Stored data entries:

......

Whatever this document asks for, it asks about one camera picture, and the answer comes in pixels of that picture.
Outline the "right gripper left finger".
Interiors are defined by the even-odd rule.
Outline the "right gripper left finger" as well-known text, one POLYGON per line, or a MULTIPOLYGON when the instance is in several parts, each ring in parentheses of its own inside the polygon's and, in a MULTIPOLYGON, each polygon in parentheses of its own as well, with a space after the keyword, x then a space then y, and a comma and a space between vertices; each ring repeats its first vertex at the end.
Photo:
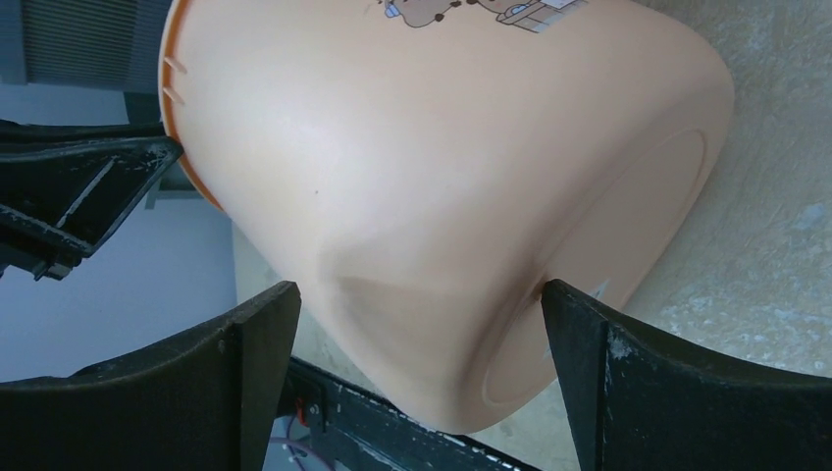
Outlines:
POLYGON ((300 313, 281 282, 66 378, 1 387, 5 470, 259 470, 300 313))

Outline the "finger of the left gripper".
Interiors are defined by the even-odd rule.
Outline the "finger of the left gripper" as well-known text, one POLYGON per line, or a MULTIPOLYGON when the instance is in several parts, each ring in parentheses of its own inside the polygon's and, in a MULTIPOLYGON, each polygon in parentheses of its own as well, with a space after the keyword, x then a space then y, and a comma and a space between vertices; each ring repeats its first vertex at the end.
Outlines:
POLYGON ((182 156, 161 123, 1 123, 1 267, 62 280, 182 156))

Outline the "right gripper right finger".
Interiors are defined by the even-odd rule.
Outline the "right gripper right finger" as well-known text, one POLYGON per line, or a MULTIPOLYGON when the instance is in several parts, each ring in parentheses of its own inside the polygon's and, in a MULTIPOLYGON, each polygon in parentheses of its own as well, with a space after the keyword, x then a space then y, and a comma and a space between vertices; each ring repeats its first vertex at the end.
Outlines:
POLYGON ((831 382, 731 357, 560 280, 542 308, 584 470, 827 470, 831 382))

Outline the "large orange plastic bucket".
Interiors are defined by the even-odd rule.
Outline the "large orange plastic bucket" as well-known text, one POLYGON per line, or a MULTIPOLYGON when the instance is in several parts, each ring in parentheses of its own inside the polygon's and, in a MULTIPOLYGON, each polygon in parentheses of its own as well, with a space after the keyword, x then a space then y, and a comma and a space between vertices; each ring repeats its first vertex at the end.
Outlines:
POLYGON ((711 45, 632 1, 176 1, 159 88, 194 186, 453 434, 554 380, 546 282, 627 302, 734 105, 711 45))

......

EXERCISE DETAILS: Word for word, reproduce all the data, but not the pictures.

ANSWER TO THE PROBLEM:
Whatever this document asks for, it asks about one camera picture, and the answer comes in pixels of that picture.
Outline the "right gripper left finger".
Interiors are defined by the even-odd rule.
Outline the "right gripper left finger" as well-known text, one POLYGON per line, or a MULTIPOLYGON when the instance is in several parts, each ring in parentheses of its own inside the polygon's and, in a MULTIPOLYGON, each polygon in parentheses of its own as well, with a space after the keyword, x then a space then y, and a comma and a space between vertices; each ring repeats its first vertex at the end.
Photo:
Outlines:
POLYGON ((300 313, 281 282, 66 378, 1 387, 5 470, 259 470, 300 313))

Outline the "finger of the left gripper".
Interiors are defined by the even-odd rule.
Outline the "finger of the left gripper" as well-known text, one POLYGON per line, or a MULTIPOLYGON when the instance is in several parts, each ring in parentheses of its own inside the polygon's and, in a MULTIPOLYGON, each polygon in parentheses of its own as well, with a space after the keyword, x then a space then y, and a comma and a space between vertices; each ring repeats its first vertex at the end.
Outlines:
POLYGON ((182 156, 161 123, 1 123, 1 267, 62 280, 182 156))

Outline the "right gripper right finger".
Interiors are defined by the even-odd rule.
Outline the "right gripper right finger" as well-known text, one POLYGON per line, or a MULTIPOLYGON when the instance is in several parts, each ring in parentheses of its own inside the polygon's and, in a MULTIPOLYGON, each polygon in parentheses of its own as well, with a space after the keyword, x then a space then y, and a comma and a space between vertices; each ring repeats its first vertex at the end.
Outlines:
POLYGON ((831 382, 731 357, 560 280, 542 308, 584 470, 827 470, 831 382))

Outline the "large orange plastic bucket".
Interiors are defined by the even-odd rule.
Outline the "large orange plastic bucket" as well-known text, one POLYGON per line, or a MULTIPOLYGON when the instance is in several parts, each ring in parentheses of its own inside the polygon's and, in a MULTIPOLYGON, each polygon in parentheses of its own as well, with a space after the keyword, x then a space then y, and a comma and a space between vertices; each ring repeats its first vertex at the end.
Outlines:
POLYGON ((711 45, 632 1, 176 1, 159 88, 194 186, 453 434, 554 380, 546 282, 627 302, 734 105, 711 45))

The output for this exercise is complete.